No one questioned anything, until she walked into the woods and did not come back.
* * *
LUNDY WALKED THROUGH the trees with a spring in her step and the weight of her bag hanging against her hip, every pilfered pencil and stolen scrap of ribbon reassuring her that she was going, she was on her way. There was no turning back now. Evening walks were allowed for birdwatchers, but they were logged out and logged back in, and by now the upperclassman in charge of watching the register would surely have noticed that she was running late.
She’d been walking for more than an hour, heading deeper and deeper into the trees surrounding the campus. Strange sounds called to her from out of the foliage, the cries of owls and the rustling of nocturnal animals. She ignored them. Nothing here could frighten her, not after the things she’d seen and done and faced in the Goblin Market. What did a few noises have on the Bone Wraiths, on the Wasp Queen? This was a test at most, a distraction at least, and so she walked on.

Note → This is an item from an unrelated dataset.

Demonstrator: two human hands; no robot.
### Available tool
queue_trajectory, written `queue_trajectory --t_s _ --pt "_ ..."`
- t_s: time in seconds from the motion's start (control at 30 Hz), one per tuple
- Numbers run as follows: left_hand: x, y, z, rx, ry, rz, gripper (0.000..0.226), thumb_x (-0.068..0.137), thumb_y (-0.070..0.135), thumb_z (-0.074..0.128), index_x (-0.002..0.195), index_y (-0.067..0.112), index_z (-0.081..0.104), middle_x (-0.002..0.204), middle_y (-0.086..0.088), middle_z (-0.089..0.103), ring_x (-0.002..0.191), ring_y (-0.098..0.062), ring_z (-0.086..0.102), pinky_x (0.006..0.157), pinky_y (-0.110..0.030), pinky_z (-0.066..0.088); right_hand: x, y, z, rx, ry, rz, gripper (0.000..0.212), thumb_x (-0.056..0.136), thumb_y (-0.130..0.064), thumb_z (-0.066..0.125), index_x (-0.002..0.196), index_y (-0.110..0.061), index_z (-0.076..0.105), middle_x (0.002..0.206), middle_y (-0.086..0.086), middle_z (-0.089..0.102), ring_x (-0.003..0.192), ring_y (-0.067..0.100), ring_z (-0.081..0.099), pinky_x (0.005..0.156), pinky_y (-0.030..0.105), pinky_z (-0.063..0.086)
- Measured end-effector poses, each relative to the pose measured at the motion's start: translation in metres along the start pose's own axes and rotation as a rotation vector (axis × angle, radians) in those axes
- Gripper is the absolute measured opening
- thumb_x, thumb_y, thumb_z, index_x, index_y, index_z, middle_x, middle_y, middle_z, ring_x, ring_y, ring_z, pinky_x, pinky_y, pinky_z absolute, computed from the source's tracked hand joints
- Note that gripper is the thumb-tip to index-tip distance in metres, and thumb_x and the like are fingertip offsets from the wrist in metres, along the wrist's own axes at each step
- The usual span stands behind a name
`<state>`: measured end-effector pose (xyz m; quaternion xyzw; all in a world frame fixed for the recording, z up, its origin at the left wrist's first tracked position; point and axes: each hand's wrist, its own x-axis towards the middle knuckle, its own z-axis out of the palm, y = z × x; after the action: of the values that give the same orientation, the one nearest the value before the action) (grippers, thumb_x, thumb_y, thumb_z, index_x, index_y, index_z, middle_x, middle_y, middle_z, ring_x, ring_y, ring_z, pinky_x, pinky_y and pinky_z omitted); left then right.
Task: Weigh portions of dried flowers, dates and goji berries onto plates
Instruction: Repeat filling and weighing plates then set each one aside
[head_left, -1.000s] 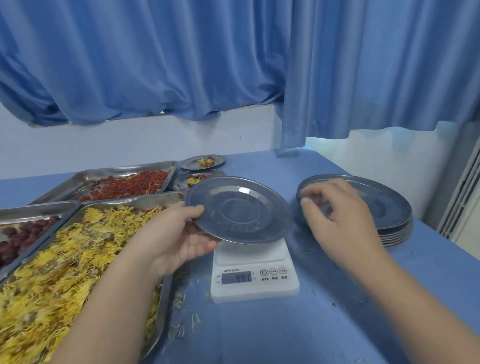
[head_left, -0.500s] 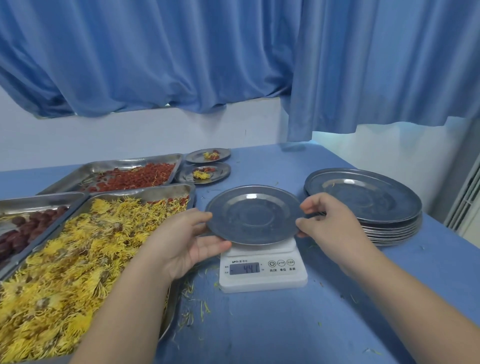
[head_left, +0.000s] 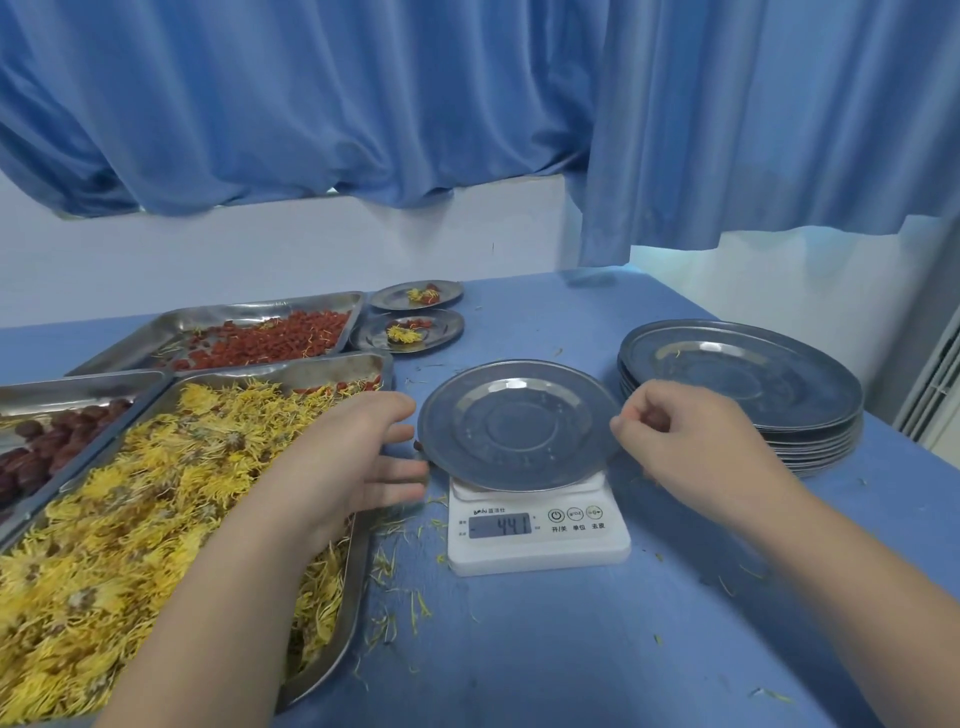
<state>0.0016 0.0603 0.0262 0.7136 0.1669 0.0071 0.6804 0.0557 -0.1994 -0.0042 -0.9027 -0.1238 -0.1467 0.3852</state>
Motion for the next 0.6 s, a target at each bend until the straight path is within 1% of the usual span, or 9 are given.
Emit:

Her feet hurt. Her legs, no longer accustomed to traveling miles in a single session, ached, and her thighs chafed where they rubbed together. If not for the feathers on the back of her neck, she might have started to believe what her father had said before committing her to boarding school—that she had had a dream, wonderful and terrible and untrue, and now was the time to wake up. She might have turned back.
But the feathers on the back of her neck were real. It hurt when she tugged on them, and as her mammalian body had undergone puberty, they, too, had changed, growing longer and stronger and darker. Even for a bird, she was no longer a fledgling. And if she wasn’t a fledgling, she could walk.